Todd August 02, 2012 at 11:55 PM
From what I have read recently, though, they have made the test easier and incorporated more subjective criteria early on, which is a huge mistake. The test needs to be hard to winnow out those who would not be able to make it four years at the school; it sounds harsh, but that's the plain and simple of it. And subjective stuff should be left to the second round, as it is of primary importance to the functioning of the school to make sure the ground that needs to be covered by the objective testing is covered first.
Jody August 04, 2012 at 12:42 PM
Four hundred "robots?" Do you mean that they are so into their studies that they hardly seem to do anything else and are possibly lacking in personality! So what?The phrase "math and science geek" is probably rooted in truth. If the school is filled with geeks and robots who came out on top, that's fine with me. That's who this school is for!

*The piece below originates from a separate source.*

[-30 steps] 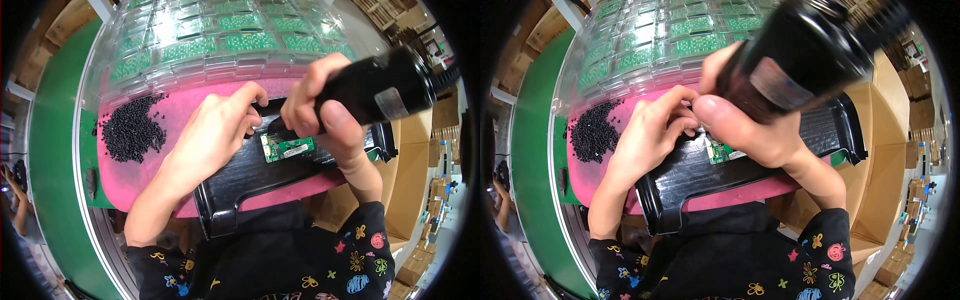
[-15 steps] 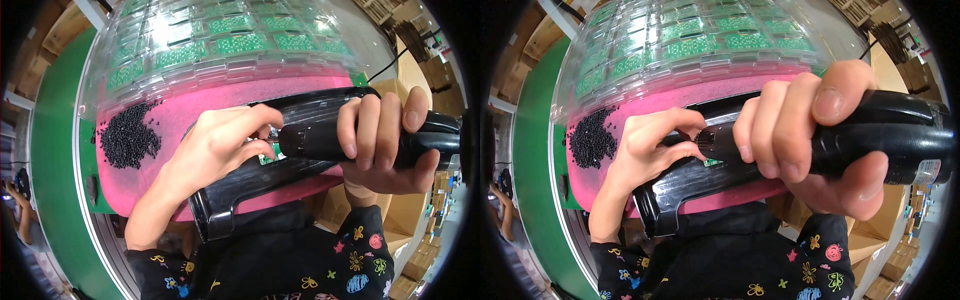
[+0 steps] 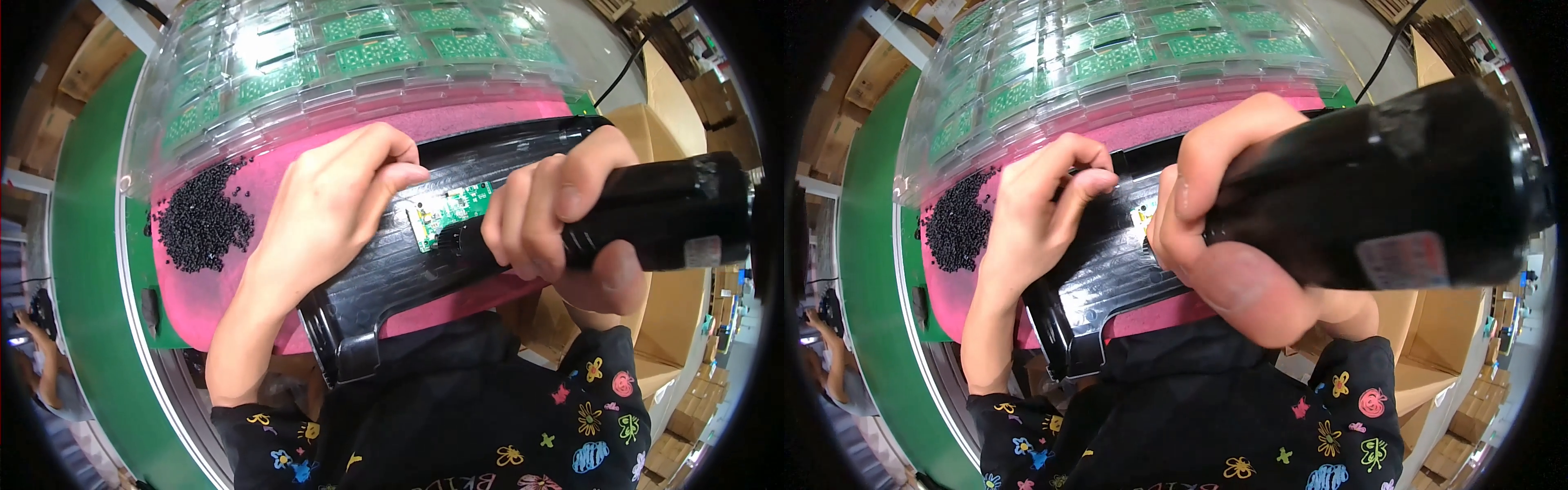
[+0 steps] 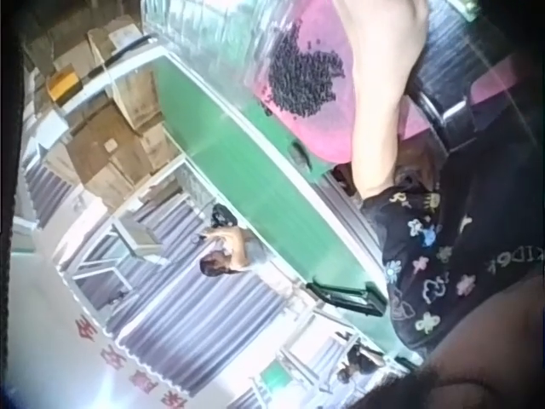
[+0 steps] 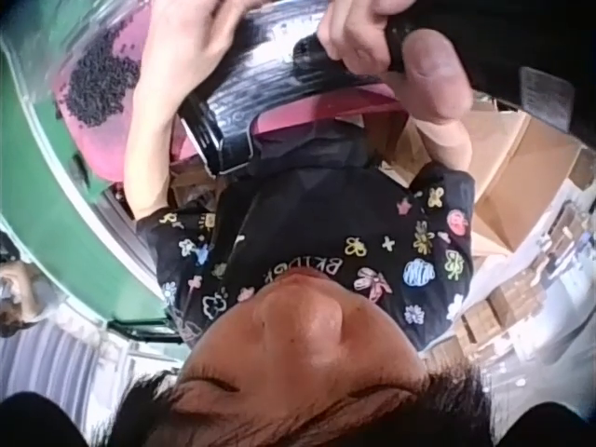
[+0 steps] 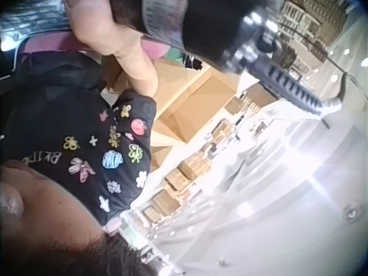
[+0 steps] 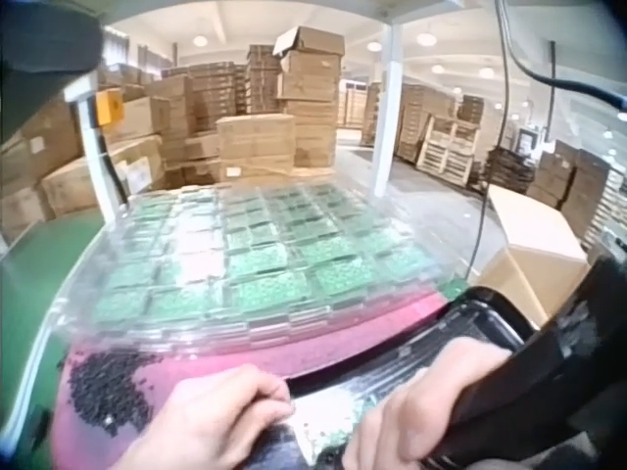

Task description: Assemble circuit boards into plastic housings using an electric screwdriver and pack them into boxes.

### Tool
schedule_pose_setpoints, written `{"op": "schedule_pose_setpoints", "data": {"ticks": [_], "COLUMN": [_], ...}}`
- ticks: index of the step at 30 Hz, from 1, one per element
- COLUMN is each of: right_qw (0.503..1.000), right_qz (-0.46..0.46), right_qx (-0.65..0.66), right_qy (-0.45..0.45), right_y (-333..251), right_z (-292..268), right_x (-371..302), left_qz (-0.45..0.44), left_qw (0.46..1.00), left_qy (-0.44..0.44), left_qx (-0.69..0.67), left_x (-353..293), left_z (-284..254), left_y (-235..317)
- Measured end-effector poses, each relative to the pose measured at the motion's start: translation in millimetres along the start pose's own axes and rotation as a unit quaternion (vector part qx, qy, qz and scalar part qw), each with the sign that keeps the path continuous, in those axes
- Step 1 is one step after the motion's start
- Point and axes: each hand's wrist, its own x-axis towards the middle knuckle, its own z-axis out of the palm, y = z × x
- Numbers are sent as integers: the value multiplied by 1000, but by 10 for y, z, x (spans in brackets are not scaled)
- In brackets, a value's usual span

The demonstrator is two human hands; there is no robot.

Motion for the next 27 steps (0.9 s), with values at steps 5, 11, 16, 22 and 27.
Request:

ss March 26, 2013 at 02:01 AM
It's who you know and not what you know that gets you into TJ. Same for FCPS employment practices. People of color don't stand a chance applying there for work. They give you the stare down with a look in their eyes that say, "Are you kidding me." When you walk into these interview rooms and your complexion don't match theirs, you are a most unwelcome guest
Anoneemous March 26, 2013 at 02:47 AM
SS: Why is it that "...People of color don't stand a chance applying there for work.?" Does it have anything to do with adequate qualifications? Tell us please.